By Sid Perkins
The layer of material that forms on the surfaces of arrow points, spearheads, and certain other natural-glass objects, as they age can be used to estimate the temperatures that the artifacts have experienced, a new analysis suggests.
The researchers focused on ancient objects made of the volcanic glass called obsidian. As soon as such an object breaks, its freshly exposed surfaces begin to absorb water, or hydrate. The rates at which those surface layers thicken depend on the temperature and humidity of the object’s surroundings, says Lawrence M. Anovitz, a geochemist at the University of Tennessee in Knoxville. Now, he and his colleagues at the Oak Ridge (Tenn.) National Laboratory have turned that trait into a climate-monitoring tool.

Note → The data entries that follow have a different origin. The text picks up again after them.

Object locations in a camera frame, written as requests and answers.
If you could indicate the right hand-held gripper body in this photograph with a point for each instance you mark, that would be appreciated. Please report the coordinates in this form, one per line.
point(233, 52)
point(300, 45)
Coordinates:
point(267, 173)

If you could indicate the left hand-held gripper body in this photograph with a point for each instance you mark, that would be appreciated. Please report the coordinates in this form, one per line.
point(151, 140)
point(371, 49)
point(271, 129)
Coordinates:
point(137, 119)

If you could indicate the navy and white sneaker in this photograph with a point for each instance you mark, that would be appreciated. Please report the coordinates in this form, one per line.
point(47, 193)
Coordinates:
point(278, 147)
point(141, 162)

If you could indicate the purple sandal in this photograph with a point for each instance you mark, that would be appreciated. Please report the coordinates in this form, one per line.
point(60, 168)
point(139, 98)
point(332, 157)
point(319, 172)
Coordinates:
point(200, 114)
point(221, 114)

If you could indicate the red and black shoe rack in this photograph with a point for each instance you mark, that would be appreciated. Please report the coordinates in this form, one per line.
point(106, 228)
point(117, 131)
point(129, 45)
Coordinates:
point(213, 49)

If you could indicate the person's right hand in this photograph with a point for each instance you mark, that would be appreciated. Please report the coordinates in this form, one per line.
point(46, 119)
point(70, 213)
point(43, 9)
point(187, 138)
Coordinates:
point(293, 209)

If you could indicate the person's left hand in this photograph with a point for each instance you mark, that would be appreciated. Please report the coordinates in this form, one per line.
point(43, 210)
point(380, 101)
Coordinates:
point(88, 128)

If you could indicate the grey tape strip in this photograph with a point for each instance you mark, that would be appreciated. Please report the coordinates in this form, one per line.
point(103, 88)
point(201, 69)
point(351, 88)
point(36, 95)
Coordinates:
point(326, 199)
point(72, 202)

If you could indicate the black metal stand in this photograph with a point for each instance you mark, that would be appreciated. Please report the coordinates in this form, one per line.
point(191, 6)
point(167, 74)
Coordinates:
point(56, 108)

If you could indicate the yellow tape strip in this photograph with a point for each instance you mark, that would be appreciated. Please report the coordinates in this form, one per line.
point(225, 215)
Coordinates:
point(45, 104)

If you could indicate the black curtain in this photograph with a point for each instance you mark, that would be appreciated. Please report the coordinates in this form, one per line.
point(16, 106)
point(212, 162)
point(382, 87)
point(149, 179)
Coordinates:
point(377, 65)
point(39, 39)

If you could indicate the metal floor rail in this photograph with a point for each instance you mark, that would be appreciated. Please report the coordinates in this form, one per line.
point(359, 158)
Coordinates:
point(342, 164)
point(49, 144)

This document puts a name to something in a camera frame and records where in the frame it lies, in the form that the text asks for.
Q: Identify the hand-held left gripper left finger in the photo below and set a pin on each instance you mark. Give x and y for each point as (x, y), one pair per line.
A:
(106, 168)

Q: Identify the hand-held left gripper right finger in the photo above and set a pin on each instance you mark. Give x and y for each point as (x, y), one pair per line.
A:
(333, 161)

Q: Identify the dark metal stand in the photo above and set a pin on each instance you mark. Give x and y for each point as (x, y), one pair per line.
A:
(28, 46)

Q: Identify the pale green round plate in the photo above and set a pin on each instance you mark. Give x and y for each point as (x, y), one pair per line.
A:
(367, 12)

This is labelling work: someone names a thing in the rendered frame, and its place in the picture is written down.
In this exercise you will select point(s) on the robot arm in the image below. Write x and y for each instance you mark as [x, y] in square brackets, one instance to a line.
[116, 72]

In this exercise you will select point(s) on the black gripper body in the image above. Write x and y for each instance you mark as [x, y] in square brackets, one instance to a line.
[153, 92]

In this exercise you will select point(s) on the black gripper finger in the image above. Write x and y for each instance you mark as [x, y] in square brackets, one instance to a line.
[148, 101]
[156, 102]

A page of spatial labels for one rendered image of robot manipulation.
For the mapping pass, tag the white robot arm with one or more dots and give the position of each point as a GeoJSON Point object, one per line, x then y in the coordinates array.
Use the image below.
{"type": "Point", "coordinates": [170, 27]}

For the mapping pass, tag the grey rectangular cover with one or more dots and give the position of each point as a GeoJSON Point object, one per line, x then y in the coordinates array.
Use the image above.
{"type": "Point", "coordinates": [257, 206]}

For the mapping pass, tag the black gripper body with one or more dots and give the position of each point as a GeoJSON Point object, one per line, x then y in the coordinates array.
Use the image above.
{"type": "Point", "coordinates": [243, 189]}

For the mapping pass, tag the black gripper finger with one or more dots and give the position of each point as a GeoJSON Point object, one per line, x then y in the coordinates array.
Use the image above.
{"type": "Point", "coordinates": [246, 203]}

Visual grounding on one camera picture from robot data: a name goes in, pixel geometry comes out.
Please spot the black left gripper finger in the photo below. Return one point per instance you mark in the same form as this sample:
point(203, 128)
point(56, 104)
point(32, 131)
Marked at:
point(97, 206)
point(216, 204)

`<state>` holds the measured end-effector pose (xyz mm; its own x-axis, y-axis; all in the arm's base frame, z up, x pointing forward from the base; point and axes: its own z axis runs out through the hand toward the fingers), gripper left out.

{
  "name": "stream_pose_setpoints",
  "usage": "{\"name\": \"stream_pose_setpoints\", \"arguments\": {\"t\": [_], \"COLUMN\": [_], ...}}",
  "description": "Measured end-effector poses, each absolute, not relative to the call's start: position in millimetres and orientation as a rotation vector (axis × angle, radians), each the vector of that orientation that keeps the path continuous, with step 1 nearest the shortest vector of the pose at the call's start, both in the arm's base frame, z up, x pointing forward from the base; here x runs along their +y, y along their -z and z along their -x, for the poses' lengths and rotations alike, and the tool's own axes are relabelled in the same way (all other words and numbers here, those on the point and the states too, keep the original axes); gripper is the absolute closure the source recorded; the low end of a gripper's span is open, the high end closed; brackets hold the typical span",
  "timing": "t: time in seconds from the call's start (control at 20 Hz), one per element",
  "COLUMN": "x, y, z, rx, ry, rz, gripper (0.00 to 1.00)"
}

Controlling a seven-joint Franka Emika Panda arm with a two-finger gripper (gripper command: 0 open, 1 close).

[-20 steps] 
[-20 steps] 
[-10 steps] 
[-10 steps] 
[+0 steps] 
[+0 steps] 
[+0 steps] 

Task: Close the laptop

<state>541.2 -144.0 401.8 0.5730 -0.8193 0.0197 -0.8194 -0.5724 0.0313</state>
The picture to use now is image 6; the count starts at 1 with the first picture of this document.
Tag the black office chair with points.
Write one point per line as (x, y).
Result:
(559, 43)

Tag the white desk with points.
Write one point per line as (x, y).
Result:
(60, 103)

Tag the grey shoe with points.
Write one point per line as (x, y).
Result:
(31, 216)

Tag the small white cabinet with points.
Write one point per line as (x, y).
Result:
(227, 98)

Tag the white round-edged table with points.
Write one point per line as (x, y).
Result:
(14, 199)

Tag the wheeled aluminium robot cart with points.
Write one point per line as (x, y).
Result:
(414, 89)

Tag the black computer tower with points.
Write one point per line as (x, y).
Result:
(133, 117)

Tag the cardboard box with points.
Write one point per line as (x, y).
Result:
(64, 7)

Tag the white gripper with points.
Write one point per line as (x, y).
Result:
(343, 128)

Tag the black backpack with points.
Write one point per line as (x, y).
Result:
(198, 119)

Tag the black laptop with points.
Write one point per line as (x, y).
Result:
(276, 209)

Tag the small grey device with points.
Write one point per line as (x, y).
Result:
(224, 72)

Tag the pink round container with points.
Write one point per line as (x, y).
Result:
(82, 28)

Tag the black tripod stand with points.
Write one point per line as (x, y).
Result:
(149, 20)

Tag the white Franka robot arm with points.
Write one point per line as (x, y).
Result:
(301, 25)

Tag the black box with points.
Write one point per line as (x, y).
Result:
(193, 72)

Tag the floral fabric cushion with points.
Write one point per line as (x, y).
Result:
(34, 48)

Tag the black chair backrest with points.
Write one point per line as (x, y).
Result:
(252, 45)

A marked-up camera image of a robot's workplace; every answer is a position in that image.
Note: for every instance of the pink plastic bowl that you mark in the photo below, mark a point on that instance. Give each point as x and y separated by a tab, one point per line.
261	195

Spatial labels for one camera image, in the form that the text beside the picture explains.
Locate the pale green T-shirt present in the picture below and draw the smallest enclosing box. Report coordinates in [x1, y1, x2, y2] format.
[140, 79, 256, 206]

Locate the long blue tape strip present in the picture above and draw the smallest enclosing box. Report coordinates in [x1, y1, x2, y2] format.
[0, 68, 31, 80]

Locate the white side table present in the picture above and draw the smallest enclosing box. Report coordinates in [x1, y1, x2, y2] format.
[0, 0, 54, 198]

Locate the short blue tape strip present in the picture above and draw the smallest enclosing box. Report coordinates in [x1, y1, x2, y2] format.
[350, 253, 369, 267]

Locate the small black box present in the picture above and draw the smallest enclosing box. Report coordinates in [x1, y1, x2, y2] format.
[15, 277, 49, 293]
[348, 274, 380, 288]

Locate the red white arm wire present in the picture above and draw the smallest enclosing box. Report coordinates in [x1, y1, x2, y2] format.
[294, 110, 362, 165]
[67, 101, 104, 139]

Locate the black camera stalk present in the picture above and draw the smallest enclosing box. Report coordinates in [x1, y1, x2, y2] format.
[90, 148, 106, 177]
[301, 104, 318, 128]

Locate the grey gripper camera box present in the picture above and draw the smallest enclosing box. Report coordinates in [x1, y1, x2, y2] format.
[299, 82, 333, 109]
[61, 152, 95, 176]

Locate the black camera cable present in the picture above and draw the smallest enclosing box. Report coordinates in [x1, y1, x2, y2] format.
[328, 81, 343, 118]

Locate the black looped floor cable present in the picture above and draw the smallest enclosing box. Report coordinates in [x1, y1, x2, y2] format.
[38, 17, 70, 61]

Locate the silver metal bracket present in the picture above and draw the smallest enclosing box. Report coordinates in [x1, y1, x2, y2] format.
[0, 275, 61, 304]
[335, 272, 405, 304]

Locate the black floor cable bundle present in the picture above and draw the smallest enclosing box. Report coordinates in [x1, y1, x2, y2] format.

To date the objects in their study, the researchers used obsidian artifacts found alongside objects that could be carbon-dated. They assumed that the obsidian and the other artifacts in a particular sediment layer are the same age. Given that age, they could deduce the environmental conditions from the thickness of the hydrated layer on the obsidian, Anovitz notes.
The researchers studied artifacts recovered at the Chalco site southeast of Mexico City. Analyses of the obsidian objects created between 900 and 450 years ago indicate that soil temperatures there have been about 21.3°C since the objects’ manufacture. However, hydrated layers on the artifacts that were produced between 1,450 and 1,350 years ago indicate that soil temperatures then were about 5°C warmer. Other indicators of the region’s climate history have suggested similar changes in temperature, the researchers note in the July Geology.